David Greenglass worked on the secret Manhattan Project at its lab in Los Alamos, New Mexico. He had also been a member of the Young Communist League in the past. Rosenberg would get information from Greenglass about the technology being tested at Los Alamos, such as the special lenses used in the bomb. This spy was not discovered until 1949.

At this time, espionage was of the utmost concern to the U.S. government, which feared that the Soviets might obtain crucial intelligence that could give them an advantage in this potentially escalating Cold War.

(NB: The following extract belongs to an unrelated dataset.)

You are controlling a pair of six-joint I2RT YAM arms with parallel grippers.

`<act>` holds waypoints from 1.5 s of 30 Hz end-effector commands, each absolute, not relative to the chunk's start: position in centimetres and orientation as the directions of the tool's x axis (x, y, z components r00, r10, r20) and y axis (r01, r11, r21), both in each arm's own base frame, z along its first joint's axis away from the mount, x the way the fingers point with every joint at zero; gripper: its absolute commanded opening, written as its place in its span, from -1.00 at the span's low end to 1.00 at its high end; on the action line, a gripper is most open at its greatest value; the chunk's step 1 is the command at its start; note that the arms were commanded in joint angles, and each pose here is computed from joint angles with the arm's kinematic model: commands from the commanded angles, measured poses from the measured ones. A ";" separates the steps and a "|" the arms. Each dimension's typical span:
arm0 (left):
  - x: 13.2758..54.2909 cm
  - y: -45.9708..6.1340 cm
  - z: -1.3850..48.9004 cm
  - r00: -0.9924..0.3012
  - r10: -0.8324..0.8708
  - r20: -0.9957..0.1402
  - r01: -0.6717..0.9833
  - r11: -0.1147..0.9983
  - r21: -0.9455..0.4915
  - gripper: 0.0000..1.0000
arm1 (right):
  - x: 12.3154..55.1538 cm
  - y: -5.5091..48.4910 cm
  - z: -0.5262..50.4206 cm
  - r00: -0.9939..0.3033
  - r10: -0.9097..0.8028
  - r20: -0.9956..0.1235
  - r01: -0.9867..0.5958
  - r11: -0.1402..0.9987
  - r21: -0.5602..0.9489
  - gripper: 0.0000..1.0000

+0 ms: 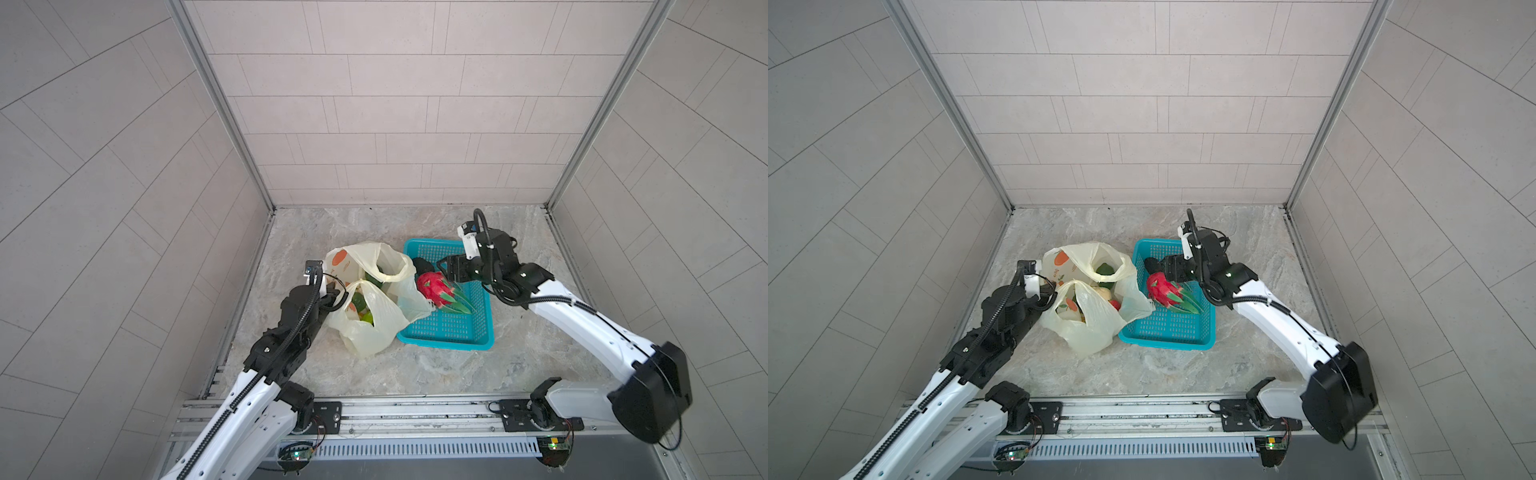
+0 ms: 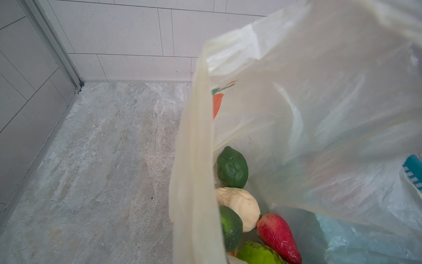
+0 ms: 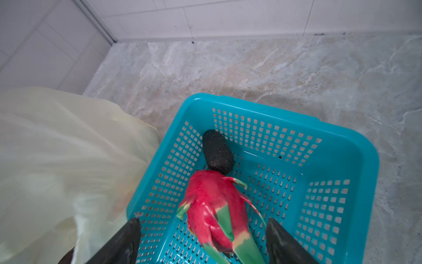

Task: Place the fruits into the plastic bag
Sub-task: Pick up the fruit from the bin.

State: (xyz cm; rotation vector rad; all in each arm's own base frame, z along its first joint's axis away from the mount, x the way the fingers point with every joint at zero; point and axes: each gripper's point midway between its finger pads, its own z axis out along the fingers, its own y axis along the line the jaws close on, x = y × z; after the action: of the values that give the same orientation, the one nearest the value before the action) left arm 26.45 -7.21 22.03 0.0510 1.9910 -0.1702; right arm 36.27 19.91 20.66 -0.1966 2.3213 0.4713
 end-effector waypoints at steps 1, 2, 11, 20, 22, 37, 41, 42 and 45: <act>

After World War II's end, the Soviets rushed to build atomic weapons, and on August 29, 1949, they detonated their first atomic bomb. How much of that frightening victory was based on intelligence gathered by Soviet spies in the United States is still a matter of controversy.

David Greenglass

Soviet spies were actually recruiting American scientists for top-secret information, so American anxiety over Soviet infiltration was not entirely unfounded. But the dread often went too far, and perhaps no one went further than Senator Joe McCarthy in his hunt for communists.

McCarthy began making public claims of communist infiltration of the United States government in 1950. In this state of paranoia, Julius and Ethel Rosenberg were accused of leaking highly secret information to America's most dangerous adversaries.

The Trial and the Death of Julius and Ethel Rosenberg

After Greenglass identified Julius as the leader of the spy ring, he was arrested on July 17, 1950, and his wife was arrested a month later after additional evidence that pointed to her as an accomplice was uncovered.

Due to the fact that the United States and the U.S.S.R. were not at war at the time, the Rosenbergs could not be tried for treason and were instead convicted on the more vague charge of conspiracy to commit espionage.

Shortly, the prosecution concluded that they had a strong case against the Rosenbergs, if for no other reason than the fact that they could be viewed as communists and Soviet Union sympathizers. In addition to meeting in a communist club of which they were both members, Julius Rosenberg's parents were Russian immigrants.

The trial began on March 6, 1951, in the federal court for the Southern District of New York.

Julius and Ethel Rosenberg were executed on June 19, 1953, at Sing Sing Prison in Ossining, New York, after two years on death row.